Minnesota Legal Blog

Authentication: Methods for Testing ESI

by | Jul 10, 2018 | Trial Practice |

1. Comparison.

Corroborate the ESI against other identical data. For example, one forwarded e-mail may be compared to other e-mails from other recipient.

2. Control.

The purpose of establishing a “chain of custody” is to ensure that the evidence has not been contaminated or altered. State v. Johnson, 239 N.W.2d 239, 242 (Minn. 1976). Drugs removed from a crime scene are physical evidence that require a chain of custody to show the method of collection, where the evidence has been since that time, how it was stored and how it was handled during analysis and testing, if any.

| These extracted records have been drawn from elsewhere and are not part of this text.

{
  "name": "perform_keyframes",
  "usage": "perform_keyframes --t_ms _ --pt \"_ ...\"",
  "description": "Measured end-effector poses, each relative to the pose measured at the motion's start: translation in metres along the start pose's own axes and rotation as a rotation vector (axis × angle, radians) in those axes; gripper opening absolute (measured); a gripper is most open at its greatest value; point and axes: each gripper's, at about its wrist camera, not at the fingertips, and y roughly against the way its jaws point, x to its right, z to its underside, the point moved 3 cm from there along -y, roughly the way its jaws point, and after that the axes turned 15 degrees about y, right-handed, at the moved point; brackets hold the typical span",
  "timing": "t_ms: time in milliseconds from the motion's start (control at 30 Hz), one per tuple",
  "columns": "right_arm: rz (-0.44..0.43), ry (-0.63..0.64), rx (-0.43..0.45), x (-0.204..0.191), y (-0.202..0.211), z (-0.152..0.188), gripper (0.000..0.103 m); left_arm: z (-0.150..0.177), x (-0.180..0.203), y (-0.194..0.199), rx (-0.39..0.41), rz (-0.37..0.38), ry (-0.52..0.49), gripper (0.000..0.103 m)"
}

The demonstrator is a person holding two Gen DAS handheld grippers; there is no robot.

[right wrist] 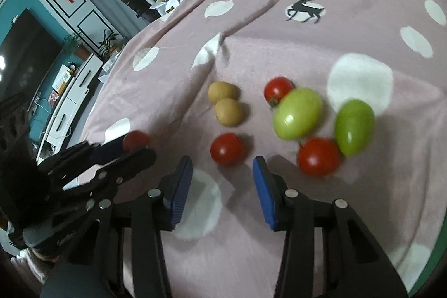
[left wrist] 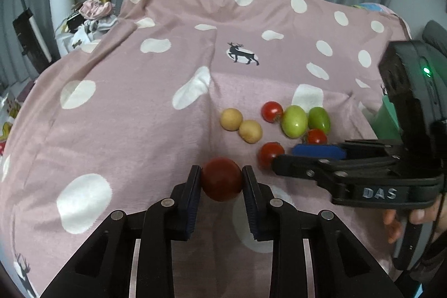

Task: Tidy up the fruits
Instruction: 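Carry both red tomatoes over the green bowl and release them inside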

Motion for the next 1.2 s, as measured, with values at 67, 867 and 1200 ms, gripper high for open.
perform_keyframes --t_ms 67,867,1200 --pt "0.012 0.015 -0.013 -0.001 -0.007 -0.005 0.044 0.000 -0.002 0.001 0.000 0.004 0.003 0.030" --pt "0.070 0.053 0.035 -0.010 0.029 0.014 0.028 0.009 0.013 0.013 -0.010 0.056 -0.021 0.030" --pt "0.106 -0.003 0.101 -0.010 0.086 0.065 0.028 0.024 0.052 0.025 -0.037 0.110 -0.081 0.030"
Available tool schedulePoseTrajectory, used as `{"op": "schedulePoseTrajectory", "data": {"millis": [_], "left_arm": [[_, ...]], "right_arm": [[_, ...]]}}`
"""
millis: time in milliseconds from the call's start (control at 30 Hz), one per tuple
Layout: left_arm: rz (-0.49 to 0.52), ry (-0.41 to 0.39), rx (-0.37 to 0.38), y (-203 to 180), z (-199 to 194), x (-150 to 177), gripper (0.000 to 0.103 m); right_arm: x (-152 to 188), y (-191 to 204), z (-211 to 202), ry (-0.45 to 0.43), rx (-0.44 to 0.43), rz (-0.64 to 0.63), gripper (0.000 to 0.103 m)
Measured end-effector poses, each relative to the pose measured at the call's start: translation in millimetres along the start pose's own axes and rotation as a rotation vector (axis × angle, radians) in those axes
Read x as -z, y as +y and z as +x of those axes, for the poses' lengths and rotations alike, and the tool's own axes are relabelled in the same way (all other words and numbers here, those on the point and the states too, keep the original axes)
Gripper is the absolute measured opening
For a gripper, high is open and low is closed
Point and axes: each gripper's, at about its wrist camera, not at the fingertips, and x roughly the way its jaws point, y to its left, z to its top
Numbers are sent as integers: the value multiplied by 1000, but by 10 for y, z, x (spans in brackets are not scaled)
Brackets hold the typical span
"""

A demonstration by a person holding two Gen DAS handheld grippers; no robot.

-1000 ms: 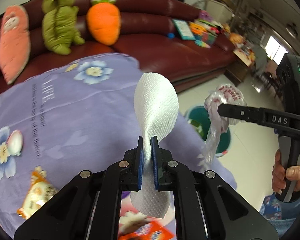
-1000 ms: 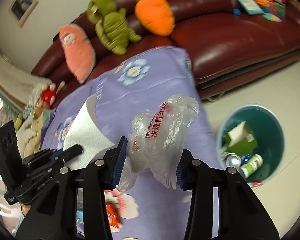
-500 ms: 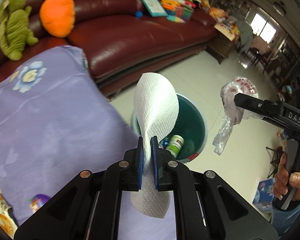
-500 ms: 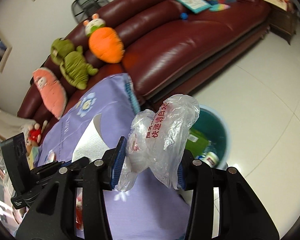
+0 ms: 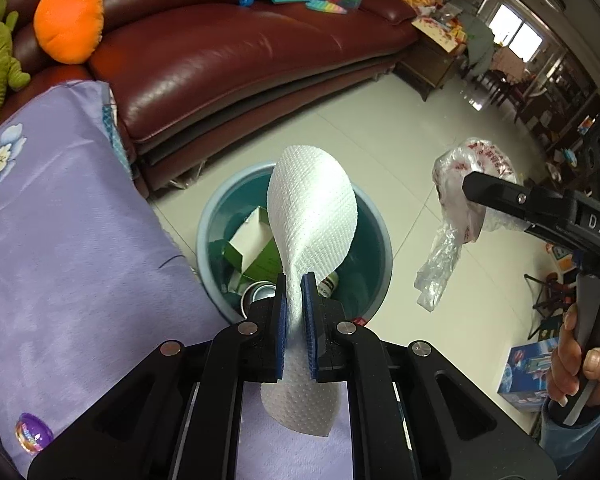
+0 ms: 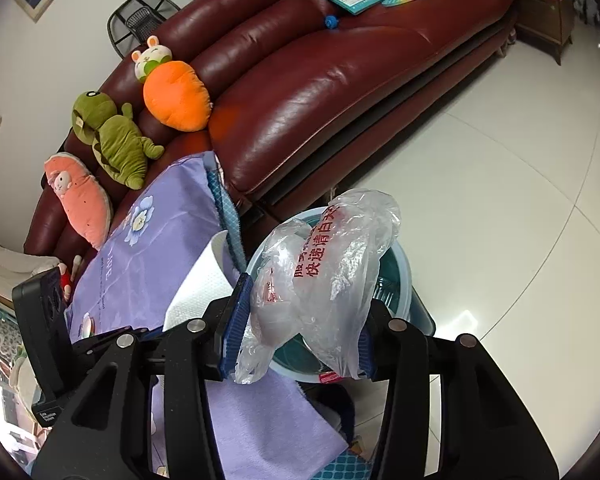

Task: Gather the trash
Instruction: 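Carry tissue and bag over the teal bin and open both tools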

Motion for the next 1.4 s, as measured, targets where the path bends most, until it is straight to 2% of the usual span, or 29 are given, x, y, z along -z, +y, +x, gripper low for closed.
{"op": "schedulePoseTrajectory", "data": {"millis": [367,400,467,533,600,667,800,933,1200,1300,1367,1400], "left_arm": [[5,56,29,-18,426,-79,11],[2,63,33,-12,473,-85,14],[-3,72,39,-4,549,-101,26],[-4,67,32,-6,585,-111,64],[2,37,15,-8,570,-117,74],[5,30,18,-11,542,-110,76],[-10,28,11,62,460,-56,88],[-36,28,7,167,339,30,94],[-76,-5,-24,406,105,176,94],[-91,-12,-17,488,35,207,95],[-97,-19,-18,519,0,222,95],[-99,-21,-17,536,-17,226,95]], "right_arm": [[-106,-107,191,25,28,16,46],[-109,-112,205,27,32,18,46],[-121,-124,235,31,41,21,46],[-133,-138,255,34,52,23,46],[-138,-119,280,36,61,25,46],[-142,-109,310,41,69,28,46],[-140,-45,395,56,76,24,47],[-129,53,461,67,77,9,47],[-110,278,563,88,85,-33,48],[-94,356,591,97,92,-50,52],[-93,406,628,107,95,-61,60],[-90,429,644,111,99,-64,67]]}}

By contrast, ESI involves electronic copies, not an original item of physical evidence. As such, for ESI that is not distinctive in appearance, the chain of custody requires proof that the copy of the original is identical to the original, except when it has distinctive characteristics. State v. Bellikka, 490 N.W.2d 660, 664 (Minn. Ct. App. 1992) (deciding that “A chain of custody is not required to authenticate evidence that is identifiable based on its distinctive appearance.”)

3. Hash Tags.

This term should not be confused with a Twitter Hashtag or a descriptive “tag” preceded by a “#” symbol. Rather, a hash number is a unique combination of letters and numbers (an alphanumeric combination) that is inserted into a file when it is created. Hash is an encryption algorithm. It is sometimes referred to as a digital fingerprint. The hash value represents something completely unique about the file. And the more important aspect of this fingerprint is that it changes if and when the file changes. This means that hash values play a critical role in proving when a file has been modified, or more importantly, when it has not been modified, e.g., when it is authentic. For example, changing a word-or even adding a period-in a 10,000 page document, would change its hash number.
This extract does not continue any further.